■ What you should do: Every line below that holds the string "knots" must be copied.

■ Excerpted data:
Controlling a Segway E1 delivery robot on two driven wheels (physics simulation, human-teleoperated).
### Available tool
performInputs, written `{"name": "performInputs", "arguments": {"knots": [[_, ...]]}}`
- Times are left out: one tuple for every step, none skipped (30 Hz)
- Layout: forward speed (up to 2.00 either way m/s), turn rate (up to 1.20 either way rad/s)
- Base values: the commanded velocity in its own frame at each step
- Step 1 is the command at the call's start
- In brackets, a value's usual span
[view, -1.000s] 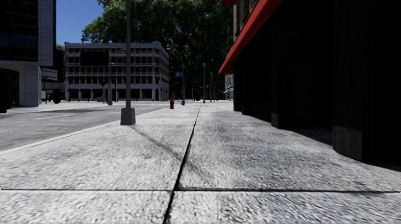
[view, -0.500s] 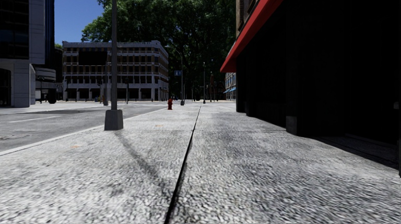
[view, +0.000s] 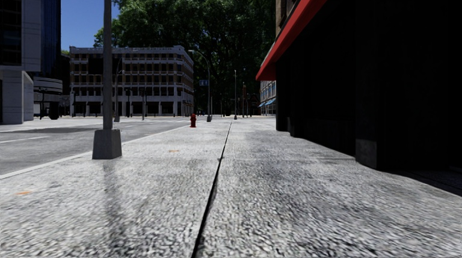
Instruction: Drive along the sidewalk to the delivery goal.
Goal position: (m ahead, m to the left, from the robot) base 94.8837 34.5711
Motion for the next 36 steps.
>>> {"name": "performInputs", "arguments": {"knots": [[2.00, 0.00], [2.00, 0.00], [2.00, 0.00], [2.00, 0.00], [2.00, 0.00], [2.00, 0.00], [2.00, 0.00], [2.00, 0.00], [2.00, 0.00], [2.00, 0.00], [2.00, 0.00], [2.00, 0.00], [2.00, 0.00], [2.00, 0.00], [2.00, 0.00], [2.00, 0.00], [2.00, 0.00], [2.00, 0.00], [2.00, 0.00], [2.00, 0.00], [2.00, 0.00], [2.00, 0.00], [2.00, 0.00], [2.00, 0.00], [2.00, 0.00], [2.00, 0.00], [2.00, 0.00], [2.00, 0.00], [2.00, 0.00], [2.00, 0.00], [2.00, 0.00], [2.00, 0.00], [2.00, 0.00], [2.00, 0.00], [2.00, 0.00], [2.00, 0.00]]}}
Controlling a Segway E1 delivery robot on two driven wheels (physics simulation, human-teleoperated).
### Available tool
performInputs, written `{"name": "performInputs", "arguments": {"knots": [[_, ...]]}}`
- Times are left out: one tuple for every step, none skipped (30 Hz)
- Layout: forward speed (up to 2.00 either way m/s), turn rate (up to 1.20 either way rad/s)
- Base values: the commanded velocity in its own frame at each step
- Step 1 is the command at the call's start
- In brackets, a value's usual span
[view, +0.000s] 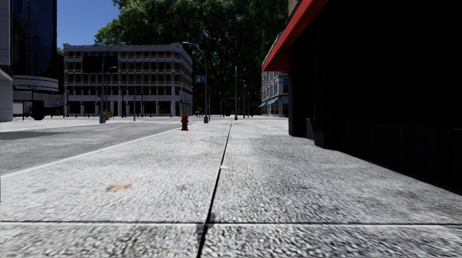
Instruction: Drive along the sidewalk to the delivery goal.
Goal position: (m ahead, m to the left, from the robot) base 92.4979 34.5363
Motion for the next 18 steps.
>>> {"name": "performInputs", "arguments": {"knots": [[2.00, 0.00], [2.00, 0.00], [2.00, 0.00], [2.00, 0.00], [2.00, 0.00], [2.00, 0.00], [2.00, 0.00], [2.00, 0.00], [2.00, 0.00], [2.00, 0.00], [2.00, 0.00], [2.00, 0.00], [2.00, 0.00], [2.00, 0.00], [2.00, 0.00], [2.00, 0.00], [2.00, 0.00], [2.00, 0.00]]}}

■ Exercise result:
performInputs, written `{"name": "performInputs", "arguments": {"knots": [[_, ...]]}}`
>>> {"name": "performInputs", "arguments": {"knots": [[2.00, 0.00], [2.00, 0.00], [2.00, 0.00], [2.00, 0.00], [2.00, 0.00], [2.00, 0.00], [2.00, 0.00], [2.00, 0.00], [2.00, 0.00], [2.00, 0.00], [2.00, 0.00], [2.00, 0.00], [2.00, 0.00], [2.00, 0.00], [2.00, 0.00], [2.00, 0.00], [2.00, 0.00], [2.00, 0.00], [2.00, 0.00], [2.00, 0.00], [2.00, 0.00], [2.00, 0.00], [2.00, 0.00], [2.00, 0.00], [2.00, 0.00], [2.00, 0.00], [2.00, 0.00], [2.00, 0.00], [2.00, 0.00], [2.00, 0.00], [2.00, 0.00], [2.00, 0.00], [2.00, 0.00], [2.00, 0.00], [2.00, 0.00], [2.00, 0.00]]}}
performInputs, written `{"name": "performInputs", "arguments": {"knots": [[_, ...]]}}`
>>> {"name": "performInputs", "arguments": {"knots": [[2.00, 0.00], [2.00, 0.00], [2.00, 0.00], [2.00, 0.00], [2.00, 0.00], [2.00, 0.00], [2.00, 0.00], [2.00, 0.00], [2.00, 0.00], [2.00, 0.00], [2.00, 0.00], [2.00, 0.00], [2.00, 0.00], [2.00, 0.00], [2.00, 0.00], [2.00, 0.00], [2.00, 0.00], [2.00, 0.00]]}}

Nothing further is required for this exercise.